Published: October 27, 2016
doi:
10.3791/54735
,
1Department of Embryology,Carnegie Institution for Science, 2Department of Biology,Johns Hopkins University

Summary

Zebrafish are emerging as a valuable model of dietary lipid processing and metabolic disease. Described are protocols of lipid-rich larval feeds, live imaging of dietary fluorescent lipid analogs, and quantification of food intake. These techniques can be applied to a variety of screening, imaging, and hypothesis driven inquiry techniques.

Abstract

Zebrafish are emerging as a model of dietary lipid processing and metabolic disease. This protocol describes how to feed larval zebrafish a lipid-rich meal, which consists of an emulsion of chicken egg yolk liposomes created by sonicating egg yolk in embryo media. Detailed instructions are provided to screen larvae for egg yolk consumption so that larvae that fail to feed will not confound experimental results. The chicken egg yolk liposomes can be spiked with fluorescent lipid analogs, including fatty acids and cholesterol, enabling both systemic and subcellular visualization of dietary lipid processing. Several methods are described to mount larvae that are conducive to short- and long-term live imaging with both upright and inverted objectives at high and low magnification. Additionally presented is an assay to quantify larval food intake by extracting the lipids of larvae fed fluorescent lipid analogs, spotting the lipids on a thin layer chromatography plate, and quantifying the fluorescence. Finally, critical aspects of the procedures, important controls, options for modifying the protocols to address specific experimental questions, and potential limitations are discussed. These techniques can be applied not only to focused, hypothesis driven inquiries, but also to a variety of screens and live imaging techniques to study dietary lipid metabolism and the control of food intake.

Introduction

Os mecanismos pelos quais o intestino regula o processamento de lípidos na dieta, o fígado controla complexo metabolismo síntese de lípidos e lipoproteínas, e como estes órgãos trabalhar com o sistema nervoso central para controlar a ingestão de alimentos está compreendida de forma incompleta. É de interesse biomédico para elucidar este biologia à luz dos actuais epidemias de obesidade, doenças cardiovasculares, diabetes e doença hepática gordurosa não-alcoólica. Estudos em cultura de células e camundongos forneceram a maioria da nossa compreensão das relações mecanicistas entre lipídios na dieta e doenças, e peixe-zebra (Danio rerio) estão emergindo como um modelo ideal para complementar este trabalho.

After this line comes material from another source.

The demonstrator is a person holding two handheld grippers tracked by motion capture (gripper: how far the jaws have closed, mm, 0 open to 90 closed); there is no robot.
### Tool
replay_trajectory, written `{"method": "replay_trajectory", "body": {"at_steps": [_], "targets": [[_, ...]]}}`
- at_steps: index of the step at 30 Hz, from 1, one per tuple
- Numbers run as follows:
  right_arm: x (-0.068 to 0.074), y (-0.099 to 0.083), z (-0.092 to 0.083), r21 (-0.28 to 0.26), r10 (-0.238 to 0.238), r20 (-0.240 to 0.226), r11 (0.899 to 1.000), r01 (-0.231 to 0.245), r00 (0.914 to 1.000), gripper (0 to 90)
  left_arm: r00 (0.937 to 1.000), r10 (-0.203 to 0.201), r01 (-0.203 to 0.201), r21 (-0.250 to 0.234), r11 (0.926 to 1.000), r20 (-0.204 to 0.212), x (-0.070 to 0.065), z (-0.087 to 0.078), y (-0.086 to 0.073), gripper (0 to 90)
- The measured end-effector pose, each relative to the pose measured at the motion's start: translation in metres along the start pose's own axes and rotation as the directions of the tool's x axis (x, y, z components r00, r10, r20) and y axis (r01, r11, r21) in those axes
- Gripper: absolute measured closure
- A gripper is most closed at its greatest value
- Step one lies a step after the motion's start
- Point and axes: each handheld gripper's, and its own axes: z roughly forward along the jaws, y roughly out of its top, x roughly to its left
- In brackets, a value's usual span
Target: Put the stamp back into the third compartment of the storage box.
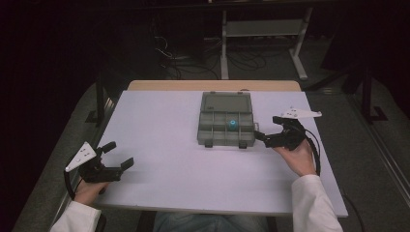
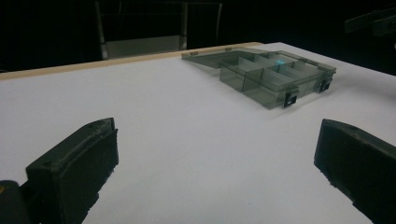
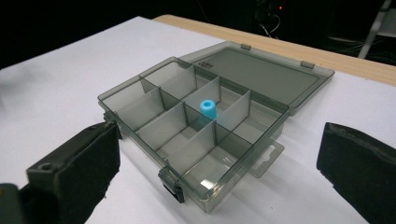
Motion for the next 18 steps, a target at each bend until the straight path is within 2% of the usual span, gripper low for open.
{"method": "replay_trajectory", "body": {"at_steps": [4, 5, 11, 18], "targets": [[0.001, -0.005, -0.004, 0.003, 0.002, -0.006, 1.000, -0.002, 1.0000, 0.0, 1.0000, 0.001, -0.001, 0.000, 1.0000, 0.001, 0.000, 0.000, 0.000, 0.0], [0.001, -0.007, -0.005, -0.003, -0.011, -0.004, 1.000, 0.011, 0.9999, 0.0, 1.0000, 0.001, -0.001, 0.001, 1.0000, 0.001, 0.000, 0.000, 0.000, 0.0], [0.002, -0.016, -0.012, -0.015, 0.005, -0.016, 1.000, -0.005, 0.9999, 0.0, 1.0000, 0.002, -0.002, -0.002, 1.0000, 0.002, 0.000, 0.000, 0.000, 0.0], [0.004, -0.026, -0.019, -0.037, 0.000, -0.006, 0.999, -0.001, 1.0000, 0.0, 1.0000, 0.002, -0.002, -0.005, 1.0000, 0.003, 0.000, 0.000, 0.000, 0.0]]}}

Peixe-zebra tem gastrointestinal semelhante (GI) órgãos, metabolismo lipídico e de transporte de lipoproteínas de vertebrados superiores 1,2, desenvolver-se rapidamente, e são geneticamente tratável. A limpidez óptica do peixe-zebra larval facilita estudos in vivo, uma particulavantagem r para o estudo do sistema de GI como seu meio extracelular (ou seja, bile, microbiota, endócrino sinalização) é praticamente impossível modelo ex vivo. Em conformidade, um corpo de pesquisa que combina a rastreabilidade genética e conducividade a viver imagiologia de larvas do peixe com uma variedade de manipulações dietéticas (elevado teor de gordura, 3,4 5 -colesterol, e dietas -carbohydrate 6,7), e os modelos de doença cardiovascular 8, diabetes 9,10, esteatose hepática 11-13, 14-16 e obesidade, estão surgindo para fornecer uma série de insights metabólicas.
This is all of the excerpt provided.